YOUR TASK:
Return the data below exactly as given, except for the images.

AVAILABLE DATA:
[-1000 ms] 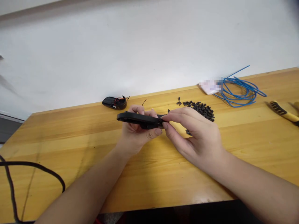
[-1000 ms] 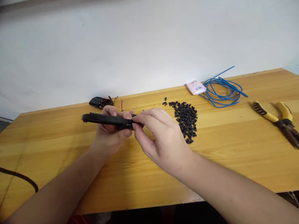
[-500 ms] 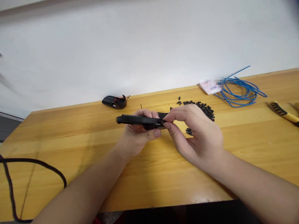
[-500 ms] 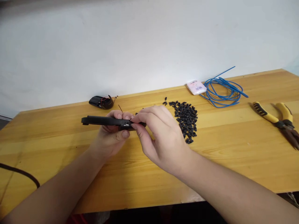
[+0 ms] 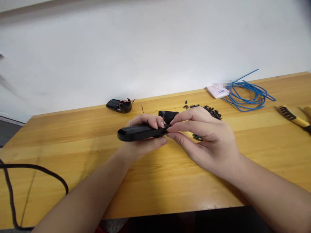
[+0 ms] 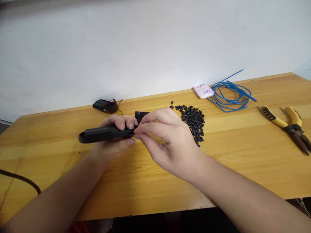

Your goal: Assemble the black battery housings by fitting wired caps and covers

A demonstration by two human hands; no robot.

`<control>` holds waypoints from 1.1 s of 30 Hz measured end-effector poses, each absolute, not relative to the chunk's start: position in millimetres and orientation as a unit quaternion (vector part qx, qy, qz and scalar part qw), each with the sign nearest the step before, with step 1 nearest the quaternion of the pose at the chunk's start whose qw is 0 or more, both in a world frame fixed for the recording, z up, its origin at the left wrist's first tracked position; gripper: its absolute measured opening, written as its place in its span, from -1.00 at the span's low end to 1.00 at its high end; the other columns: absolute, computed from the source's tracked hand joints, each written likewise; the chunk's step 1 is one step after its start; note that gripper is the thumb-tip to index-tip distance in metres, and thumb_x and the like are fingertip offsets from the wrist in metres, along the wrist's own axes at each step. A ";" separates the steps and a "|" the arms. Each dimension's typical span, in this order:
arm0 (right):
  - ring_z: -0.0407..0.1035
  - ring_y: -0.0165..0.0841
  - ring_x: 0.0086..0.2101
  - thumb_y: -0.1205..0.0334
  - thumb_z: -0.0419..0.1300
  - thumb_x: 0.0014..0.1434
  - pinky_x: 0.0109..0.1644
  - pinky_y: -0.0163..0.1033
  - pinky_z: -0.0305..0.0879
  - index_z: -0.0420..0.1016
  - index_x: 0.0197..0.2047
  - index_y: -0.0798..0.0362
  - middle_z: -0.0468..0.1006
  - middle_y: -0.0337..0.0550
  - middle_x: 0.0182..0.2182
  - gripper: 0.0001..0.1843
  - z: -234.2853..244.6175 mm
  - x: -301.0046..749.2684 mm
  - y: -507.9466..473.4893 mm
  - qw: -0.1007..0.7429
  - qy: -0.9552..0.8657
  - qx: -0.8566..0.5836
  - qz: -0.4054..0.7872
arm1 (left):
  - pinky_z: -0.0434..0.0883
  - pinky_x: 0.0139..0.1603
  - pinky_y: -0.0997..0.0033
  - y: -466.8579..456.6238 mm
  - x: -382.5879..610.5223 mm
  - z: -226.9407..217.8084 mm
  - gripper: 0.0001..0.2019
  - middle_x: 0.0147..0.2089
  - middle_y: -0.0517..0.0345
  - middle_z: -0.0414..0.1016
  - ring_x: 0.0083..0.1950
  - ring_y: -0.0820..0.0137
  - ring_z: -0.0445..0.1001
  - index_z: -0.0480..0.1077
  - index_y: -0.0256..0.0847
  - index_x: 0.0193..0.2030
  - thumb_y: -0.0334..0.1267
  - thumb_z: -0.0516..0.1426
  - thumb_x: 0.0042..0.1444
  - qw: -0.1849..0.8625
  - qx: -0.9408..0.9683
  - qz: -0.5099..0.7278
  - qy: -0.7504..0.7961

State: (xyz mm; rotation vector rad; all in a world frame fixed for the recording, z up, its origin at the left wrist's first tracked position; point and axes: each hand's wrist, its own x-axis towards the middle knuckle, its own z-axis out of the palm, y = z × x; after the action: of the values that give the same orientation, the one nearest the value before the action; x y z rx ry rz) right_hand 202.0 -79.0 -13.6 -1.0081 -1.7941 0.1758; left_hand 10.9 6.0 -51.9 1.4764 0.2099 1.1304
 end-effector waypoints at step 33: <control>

SOLUTION TO THIS TASK:
[-1000 ms] 
[-1000 ms] 
[-500 ms] 
[-500 ms] 
[+0 ms] 
[+0 ms] 

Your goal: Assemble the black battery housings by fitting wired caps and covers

A demonstration by two human hands; no robot.

`<control>` holds waypoints from 1.1 s of 30 Hz measured end-effector poses, each absolute, not relative to the chunk's start: position in millimetres and orientation as a unit quaternion (vector part qx, qy, qz and scalar part qw), each with the sign nearest the step before, with step 1 nearest the quaternion of the pose at the chunk's start whose qw is 0 or more, both in a world frame fixed for the recording, z up, its origin at the left wrist's first tracked position; gripper: its absolute measured opening, written as its place in its span, from -1.00 at the span's low end to 1.00 at its high end; the other columns: absolute, computed from the source's tracked hand joints, each written likewise; the chunk's step 1 is one step after its start; note that gripper is the thumb-tip to index-tip distance in metres, and thumb_x and the like are fingertip offsets from the wrist in metres, along the wrist's own axes at each step. A ";" separates the steps and a "|" the arms. Each dimension's typical span, in this order:
arm0 (right):
  - ring_z: -0.0407..0.1035
  - ring_y: -0.0165..0.0841
  - ring_x: 0.0086..0.2101
  - thumb_y: -0.1205..0.0334
  - thumb_z: -0.0419..0.1300
  - thumb_x: 0.0014..0.1434
  - pinky_x: 0.0109..0.1644
  - pinky_y: -0.0163..0.1033
  - pinky_z: -0.0305..0.0879
  - index_z: -0.0420..0.1016
  - index_x: 0.0197..0.2047
  - index_y: -0.0798..0.0362
  - middle_z: -0.0468..0.1006
  - middle_y: -0.0337..0.0550
  - middle_x: 0.0182..0.2182
  - gripper: 0.0001..0.1843
  - z: -234.2853..244.6175 mm
  - x: -301.0046..749.2684 mm
  - y: -507.9466..473.4893 mm
  - qw: -0.1007..0.7429
  - qy: -0.9552..0.8657
  - qx: -0.8566..0.5836
  - qz: -0.4054..0.7872
arm1 (left):
  - pinky_z: -0.0434..0.0883
  - pinky_x: 0.0139..0.1603
  - pinky_y: -0.0997..0.0033
  - y: -466.8579..456.6238 mm
  - x: -382.5879..610.5223 mm
  - z: -226.9407..217.8084 mm
  - gripper: 0.0001..0.2019
  - middle_x: 0.0147..0.2089
  - middle_y: -0.0517..0.0345
  - middle_z: -0.0414..0.1016
  - ring_x: 0.0083..0.1950
  - ring_y: -0.0820..0.0137
  - ring_z: -0.0445..0.1001
  - index_z: -0.0480..0.1077
  - index_y: -0.0256..0.0847
  - index_x: 0.0193..0.2030
  - thumb_y: -0.0334..0.1267
  - thumb_z: -0.0516..0.1426
  - thumb_x: 0.0042..0.1444
  - qw: -0.1849..0.8625
  - qx: -0.9408..0.9683
  - qz: -0.5099..0.7278
  - qy: -0.7504..0.7961

State: (xyz mm; rotation vector rad; all in a world frame fixed for the recording, z up, its origin at the left wrist's first tracked position; point and axes: each hand's wrist, its own x-axis towards the middle knuckle, its own z-axis out of the palm, y = z × x; after the action: of the values that give the same orientation, the one nearest the value before the action; x y z rx ry rz) right_hand 202.0 -79.0 -13.6 -1.0081 -1.7941 0.1758; left_hand 10.9 6.0 -51.9 1.4764 0.2099 1.1304
 end-effector waypoints at step 33: <control>

Nothing else is needed to finish the exercise.